Analysing the HIV pandemic, Part 3: Genetic diversity

by Armand Bester and Andrie de Vries

Phillip (Armand) Bester is a medical scientist, researcher, and lecturer at the Division of Virology, University of the Free State, and National Health Laboratory Service (NHLS), Bloemfontein, South Africa

Andrie de Vries is the author of “R for Dummies” and a Solutions Engineer at RStudio


In part 2 of this series, we discussed the PhyloPi pipeline for conducting routine HIV phylogenetics in the drug-resistance testing laboratory as a part of quality control. As mentioned, during HIV replication the error-prone viral reverse transcriptase (RT) converts its RNA genome into DNA before it can be integrated into the host cell genome. During this conversion, the enzyme makes random mistakes in the copying process. These mistakes, or mutations, can be deleterious, beneficial or may have no measurable impact on the replicative fitness of the virus. However, the fast rate of mutation provides enough divergence to be useful for phylogenetic analysis.


As infections spread from person to person, the virus continues to mutate and become more and more divergent. This allows us to use the genetic information we obtain while doing the drug resistance test and analyse the sequences for abnormalities.

We showed how DNA sequences can be aligned and, based on the composition of ‘columns’ in these strings, a distance matrix can be calculated of each string against each other. In the example we discussed in part 2, we had a very simple method for calculating matches, i.e., we used either a one or zero. We can get closer to the truth by using substitution models, as we will explain below. In many machine learning algorithms, it is required that one first calculate the distances of each observation against each other, and the choice of algorithm is up to the analyst. Phylogenetic inference is very similar in that a distance matrix needs to be constructed on which the tree can be calculated.

If the sequence targeted for phylogenetic inference is very stable with little or no evolution, the distances calculated will be zero or very close to it. This will not allow for differentiation. However, as we mentioned, HIV has a very fast rate of evolution due to its error-prone reverse transcriptase.

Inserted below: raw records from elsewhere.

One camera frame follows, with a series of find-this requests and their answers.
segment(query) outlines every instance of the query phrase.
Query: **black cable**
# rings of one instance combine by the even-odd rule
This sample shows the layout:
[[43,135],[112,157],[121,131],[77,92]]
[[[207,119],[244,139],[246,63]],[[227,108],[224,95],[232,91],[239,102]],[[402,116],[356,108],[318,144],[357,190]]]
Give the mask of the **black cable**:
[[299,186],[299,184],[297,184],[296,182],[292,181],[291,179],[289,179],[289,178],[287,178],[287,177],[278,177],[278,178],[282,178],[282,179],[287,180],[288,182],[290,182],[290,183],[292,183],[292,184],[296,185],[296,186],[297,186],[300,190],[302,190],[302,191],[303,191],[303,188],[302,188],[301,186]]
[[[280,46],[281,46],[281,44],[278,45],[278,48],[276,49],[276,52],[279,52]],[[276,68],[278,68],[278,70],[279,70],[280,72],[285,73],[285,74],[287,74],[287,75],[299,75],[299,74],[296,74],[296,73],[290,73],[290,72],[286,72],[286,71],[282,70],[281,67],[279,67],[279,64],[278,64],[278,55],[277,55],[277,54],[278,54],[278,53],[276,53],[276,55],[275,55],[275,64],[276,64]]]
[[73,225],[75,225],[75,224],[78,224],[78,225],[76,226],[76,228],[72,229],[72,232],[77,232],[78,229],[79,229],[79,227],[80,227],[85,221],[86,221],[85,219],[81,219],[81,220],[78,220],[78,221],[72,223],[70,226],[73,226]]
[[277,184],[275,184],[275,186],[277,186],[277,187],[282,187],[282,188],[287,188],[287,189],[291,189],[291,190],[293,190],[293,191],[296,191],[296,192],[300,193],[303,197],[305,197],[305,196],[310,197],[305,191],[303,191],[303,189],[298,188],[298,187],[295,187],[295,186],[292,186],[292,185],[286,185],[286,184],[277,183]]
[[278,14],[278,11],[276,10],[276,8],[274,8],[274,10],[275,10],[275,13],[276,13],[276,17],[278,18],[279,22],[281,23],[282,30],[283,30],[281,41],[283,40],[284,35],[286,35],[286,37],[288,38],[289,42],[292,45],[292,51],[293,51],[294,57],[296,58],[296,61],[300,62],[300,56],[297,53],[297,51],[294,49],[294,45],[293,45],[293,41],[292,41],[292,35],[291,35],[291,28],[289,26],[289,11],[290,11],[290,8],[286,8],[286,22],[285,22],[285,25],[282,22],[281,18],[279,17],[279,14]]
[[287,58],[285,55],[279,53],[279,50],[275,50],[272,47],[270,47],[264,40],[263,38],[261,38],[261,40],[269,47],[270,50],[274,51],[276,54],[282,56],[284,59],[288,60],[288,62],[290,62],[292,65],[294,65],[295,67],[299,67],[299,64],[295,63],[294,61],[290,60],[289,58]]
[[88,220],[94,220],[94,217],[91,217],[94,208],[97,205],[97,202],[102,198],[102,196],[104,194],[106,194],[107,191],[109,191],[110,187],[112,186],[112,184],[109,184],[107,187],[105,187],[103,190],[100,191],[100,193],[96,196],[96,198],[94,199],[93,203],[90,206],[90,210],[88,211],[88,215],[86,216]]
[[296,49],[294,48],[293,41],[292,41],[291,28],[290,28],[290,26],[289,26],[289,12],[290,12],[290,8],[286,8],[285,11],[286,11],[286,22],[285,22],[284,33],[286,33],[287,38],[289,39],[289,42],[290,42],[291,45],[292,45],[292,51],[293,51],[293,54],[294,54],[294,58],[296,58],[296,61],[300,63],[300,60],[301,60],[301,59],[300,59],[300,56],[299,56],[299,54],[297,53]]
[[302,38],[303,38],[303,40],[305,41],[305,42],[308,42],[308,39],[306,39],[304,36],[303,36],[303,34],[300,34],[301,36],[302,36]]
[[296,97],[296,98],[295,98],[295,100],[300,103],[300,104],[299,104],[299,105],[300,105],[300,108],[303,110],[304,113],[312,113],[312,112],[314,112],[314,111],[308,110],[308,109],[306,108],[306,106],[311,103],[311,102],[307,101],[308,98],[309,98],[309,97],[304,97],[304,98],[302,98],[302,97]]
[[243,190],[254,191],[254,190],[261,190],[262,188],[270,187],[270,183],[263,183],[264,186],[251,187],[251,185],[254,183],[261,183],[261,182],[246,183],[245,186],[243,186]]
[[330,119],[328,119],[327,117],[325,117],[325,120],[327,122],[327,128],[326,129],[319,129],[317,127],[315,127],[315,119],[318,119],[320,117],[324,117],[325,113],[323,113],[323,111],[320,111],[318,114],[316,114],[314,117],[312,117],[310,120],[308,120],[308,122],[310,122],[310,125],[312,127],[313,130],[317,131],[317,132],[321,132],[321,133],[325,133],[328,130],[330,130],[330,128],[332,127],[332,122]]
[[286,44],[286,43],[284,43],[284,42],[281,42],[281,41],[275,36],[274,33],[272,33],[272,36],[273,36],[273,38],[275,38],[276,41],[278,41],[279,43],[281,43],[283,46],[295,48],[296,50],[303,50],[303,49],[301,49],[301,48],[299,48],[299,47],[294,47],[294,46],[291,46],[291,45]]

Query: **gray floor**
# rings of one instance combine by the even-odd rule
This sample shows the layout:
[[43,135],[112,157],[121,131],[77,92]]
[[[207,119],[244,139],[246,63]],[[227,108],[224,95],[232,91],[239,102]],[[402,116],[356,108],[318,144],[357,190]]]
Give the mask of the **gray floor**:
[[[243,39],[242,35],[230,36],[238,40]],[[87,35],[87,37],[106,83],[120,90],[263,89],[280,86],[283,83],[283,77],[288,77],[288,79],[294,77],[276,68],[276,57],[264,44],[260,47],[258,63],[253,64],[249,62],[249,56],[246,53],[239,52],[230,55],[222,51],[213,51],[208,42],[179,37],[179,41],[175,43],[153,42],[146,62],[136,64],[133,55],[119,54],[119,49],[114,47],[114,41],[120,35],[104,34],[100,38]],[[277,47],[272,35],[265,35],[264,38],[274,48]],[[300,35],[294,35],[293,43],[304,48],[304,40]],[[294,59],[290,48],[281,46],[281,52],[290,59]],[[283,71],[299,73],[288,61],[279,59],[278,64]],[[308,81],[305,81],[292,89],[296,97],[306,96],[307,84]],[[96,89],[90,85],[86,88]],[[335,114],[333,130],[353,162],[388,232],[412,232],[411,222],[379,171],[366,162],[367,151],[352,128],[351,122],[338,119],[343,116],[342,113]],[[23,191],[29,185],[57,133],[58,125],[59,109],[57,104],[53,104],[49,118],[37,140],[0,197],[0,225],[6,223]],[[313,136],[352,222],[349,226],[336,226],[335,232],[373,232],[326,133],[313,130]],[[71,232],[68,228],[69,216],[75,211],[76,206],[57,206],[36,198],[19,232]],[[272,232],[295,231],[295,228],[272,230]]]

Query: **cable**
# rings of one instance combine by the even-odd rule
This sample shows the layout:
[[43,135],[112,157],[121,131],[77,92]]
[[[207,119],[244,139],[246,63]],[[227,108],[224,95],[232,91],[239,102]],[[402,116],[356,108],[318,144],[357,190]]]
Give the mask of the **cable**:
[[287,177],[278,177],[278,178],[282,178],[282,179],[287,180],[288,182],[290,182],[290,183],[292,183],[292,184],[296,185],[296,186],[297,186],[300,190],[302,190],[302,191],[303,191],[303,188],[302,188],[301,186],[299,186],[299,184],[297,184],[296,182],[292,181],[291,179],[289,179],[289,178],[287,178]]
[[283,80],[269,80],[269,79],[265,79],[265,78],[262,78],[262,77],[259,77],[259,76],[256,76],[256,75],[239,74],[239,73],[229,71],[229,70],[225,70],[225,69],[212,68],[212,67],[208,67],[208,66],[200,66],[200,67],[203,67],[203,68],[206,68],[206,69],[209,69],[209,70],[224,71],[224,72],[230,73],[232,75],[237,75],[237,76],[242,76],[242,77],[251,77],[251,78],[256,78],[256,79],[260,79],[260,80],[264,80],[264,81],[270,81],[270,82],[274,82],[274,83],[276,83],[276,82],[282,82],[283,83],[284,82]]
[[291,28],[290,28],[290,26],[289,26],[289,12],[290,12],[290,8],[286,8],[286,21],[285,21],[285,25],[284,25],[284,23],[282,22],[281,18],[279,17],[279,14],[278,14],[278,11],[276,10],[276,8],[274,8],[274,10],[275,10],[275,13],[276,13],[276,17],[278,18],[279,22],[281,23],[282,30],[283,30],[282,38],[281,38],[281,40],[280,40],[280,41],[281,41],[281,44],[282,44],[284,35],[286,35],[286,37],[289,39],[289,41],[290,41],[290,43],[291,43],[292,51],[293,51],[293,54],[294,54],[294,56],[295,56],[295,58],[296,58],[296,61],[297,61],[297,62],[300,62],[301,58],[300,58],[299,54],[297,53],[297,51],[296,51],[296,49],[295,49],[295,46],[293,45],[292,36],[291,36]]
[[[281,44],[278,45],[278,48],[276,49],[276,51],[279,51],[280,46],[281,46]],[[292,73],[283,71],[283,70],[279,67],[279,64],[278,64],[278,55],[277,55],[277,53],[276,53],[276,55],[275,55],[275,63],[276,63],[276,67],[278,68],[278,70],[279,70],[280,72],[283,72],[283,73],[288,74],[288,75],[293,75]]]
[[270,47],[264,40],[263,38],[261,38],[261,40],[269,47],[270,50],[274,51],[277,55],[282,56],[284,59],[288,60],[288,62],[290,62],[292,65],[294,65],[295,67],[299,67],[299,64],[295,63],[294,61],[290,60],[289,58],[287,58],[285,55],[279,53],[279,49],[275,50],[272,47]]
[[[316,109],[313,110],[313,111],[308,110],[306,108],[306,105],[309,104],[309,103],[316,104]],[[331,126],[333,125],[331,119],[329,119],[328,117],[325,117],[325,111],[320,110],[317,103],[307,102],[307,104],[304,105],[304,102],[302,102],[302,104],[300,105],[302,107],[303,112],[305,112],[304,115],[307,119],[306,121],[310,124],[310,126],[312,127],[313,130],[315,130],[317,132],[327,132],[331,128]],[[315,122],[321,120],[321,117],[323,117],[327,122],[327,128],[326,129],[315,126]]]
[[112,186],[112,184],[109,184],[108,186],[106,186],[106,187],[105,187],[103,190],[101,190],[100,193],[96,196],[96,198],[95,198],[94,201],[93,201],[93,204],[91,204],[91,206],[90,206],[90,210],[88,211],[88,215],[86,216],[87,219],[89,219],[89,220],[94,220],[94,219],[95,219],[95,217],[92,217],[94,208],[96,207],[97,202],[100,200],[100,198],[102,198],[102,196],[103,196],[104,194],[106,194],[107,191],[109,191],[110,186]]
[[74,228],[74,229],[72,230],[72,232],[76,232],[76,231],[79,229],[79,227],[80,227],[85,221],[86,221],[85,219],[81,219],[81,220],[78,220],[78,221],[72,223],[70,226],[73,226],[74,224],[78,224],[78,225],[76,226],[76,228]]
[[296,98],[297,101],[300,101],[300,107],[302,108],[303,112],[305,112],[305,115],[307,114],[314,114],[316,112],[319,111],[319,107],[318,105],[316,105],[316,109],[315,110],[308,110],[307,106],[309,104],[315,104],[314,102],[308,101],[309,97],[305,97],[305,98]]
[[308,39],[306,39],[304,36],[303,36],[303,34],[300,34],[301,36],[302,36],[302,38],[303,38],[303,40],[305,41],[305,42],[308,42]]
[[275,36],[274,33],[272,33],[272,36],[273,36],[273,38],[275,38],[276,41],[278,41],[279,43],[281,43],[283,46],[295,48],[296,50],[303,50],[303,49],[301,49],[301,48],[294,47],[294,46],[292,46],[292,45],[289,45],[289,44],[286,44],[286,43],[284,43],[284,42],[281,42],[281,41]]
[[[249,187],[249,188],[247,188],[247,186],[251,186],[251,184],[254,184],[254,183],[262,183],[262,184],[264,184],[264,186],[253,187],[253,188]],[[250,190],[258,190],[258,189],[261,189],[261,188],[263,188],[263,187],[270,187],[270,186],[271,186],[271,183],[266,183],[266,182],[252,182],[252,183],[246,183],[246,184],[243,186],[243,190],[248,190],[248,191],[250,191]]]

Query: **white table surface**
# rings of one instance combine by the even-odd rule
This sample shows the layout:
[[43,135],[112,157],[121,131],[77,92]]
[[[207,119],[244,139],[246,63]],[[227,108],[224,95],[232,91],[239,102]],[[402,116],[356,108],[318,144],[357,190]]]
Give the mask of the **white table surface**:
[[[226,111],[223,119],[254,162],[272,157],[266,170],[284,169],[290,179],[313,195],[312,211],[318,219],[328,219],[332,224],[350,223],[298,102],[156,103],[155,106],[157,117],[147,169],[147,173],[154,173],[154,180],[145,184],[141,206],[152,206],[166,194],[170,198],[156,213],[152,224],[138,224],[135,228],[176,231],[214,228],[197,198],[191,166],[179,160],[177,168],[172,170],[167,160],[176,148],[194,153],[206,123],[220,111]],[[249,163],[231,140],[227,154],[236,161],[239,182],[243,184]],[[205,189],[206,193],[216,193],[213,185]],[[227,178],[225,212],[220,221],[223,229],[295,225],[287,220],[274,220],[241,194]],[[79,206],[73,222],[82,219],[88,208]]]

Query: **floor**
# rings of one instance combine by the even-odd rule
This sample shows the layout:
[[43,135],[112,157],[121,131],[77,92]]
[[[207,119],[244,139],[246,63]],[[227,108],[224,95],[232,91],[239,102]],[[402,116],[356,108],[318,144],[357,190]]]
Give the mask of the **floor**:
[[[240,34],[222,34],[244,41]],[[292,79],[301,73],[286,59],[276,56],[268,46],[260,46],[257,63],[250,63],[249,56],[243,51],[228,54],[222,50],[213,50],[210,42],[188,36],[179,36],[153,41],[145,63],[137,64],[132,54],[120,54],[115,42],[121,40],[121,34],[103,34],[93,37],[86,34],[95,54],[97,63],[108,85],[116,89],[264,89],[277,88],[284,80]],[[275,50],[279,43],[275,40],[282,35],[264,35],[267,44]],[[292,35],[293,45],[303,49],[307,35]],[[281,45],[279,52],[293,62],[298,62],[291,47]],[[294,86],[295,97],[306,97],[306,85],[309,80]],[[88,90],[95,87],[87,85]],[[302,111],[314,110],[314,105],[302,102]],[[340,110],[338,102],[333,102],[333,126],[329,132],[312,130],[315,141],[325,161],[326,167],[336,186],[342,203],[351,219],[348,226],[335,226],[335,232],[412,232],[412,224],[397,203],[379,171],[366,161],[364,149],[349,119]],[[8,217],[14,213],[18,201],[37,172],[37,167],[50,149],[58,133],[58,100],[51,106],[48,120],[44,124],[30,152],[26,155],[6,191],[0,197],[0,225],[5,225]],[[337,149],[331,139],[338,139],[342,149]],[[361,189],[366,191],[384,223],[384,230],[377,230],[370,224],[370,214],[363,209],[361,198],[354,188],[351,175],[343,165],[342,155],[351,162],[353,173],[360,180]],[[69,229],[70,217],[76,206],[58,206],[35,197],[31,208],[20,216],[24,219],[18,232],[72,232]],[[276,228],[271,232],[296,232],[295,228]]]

Cuevas et al. (2015) published work on the in vivo rate of HIV evolution. Their analysis revealed the highest mutation rate of any biological entity of \(4.1 \cdot 10^{-3}\) (\(sd=1.7 \cdot 10^{-3}\)). However, the error-prone reverse transcriptase is not the only mechanism of mutation. One defence against HIV infection is an enzyme called apolipoprotein B mRNA editing enzyme, catalytic polypeptide-like or APOBEC. These enzymes act on RNA and convert or mutate cytidine to uridine (uridine in RNA is the thymadine counterpart in DNA). This results in a G to A mutation on the cDNA.

Also, shown by Cuevas et al, these enzymes are not equally active in all people. On the other hand, the viral Vif protein inhibits this hypermutation by ‘tagging’ the APOBEC protein with ubiquinone for degradation by the cytoplasmic ubiquitin-dependent proteasome machinery.

But how does this virus-driven mutation, or APOBEC-driven hypermutation, affect the virus in a negative (or positive) way?

We first need to understand how RNA is translated into proteins. Below is a table showing the codon combinations for each of the 20 amino acids.

Amino acid encoding. Available at

Figure 1: Amino acid encoding. Available at

As can be seen from the table above, some amino acids are encoded by more than one codon. For example, if we change the codon CGU to AGA, the resulting amino acid stays Arginine or R. This is referred to as a silent mutation, since the resulting protein will look the same. On the other hand, if we mutate AGU to CGU, the resulting mutation is from Serine to Arginine, or in single-letter notation, S to R. A change in the amino acid is referred to as a non-synonymous mutation.


In reality, the APOBEC enzyme recognizes specific RNA sequence motifs, but just to give an idea of how this works, let’s look at an example.

Load some packages:


Create a RNA sequence (remember U is T in RNA language):

WT <- c("CGA", "GUU", "AUA", "GAG", "UGG", "AGU")

We have the sequence CGAGUUAUAGAGUGGAGU that we created in the cell block above as codons for clarity. We can now translate this sequence using the codon table or some function.

translate_dna_sequence <- function(x){
  x %>% 
    paste0(collapse = "") %>% 
    gsub("U", "T", .) %>% 
    DNAString() %>% 
    as.DNAbin() %>% 
    trans() %>% 
    .[[1]] %>% 

AA <- WT %>% translate_dna_sequence()

The code block above translated our RNA sequence into a protein sequence: R, V, I, E, W, S.

Now let’s mutate all occurrences of C to U/T:

MUT <- gsub("C", "U", WT)

The resulting mutant sequence is: UGA, GUU, AUA, GAG, UGG, AGU, and if we now translate that, we get …

AA <- MUT %>% translate_dna_sequence()

… the protein sequence: *, V, I, E, W, S.

The * means a stop codon was introduced. Stop codons are responsible for terminating translation from RNA to protein. If one of the viral genes has a stop codon in it, the protein will truncate prematurely and the protein will most likely be dysfunctional. Mutations other than stop codons could also have a negative effect on the virus, or it can cause resistance to an ARV.

Calculating genetic distances from a multiple sequence alignment (MSA)

In part 2, we showed the general principle of a MSA. In biology, sequence alignments are used to look at similarities of DNA or protein sequences. For most phylogenetic analysis, a multiple sequence alignment is a requirement, and the more accurate the MSA, the more accurate the phylogenetic inference.

First, we read in the multiple sequence alignment file.

# Read in the alignment file
aln <- read.dna('example.aln', format = 'fasta')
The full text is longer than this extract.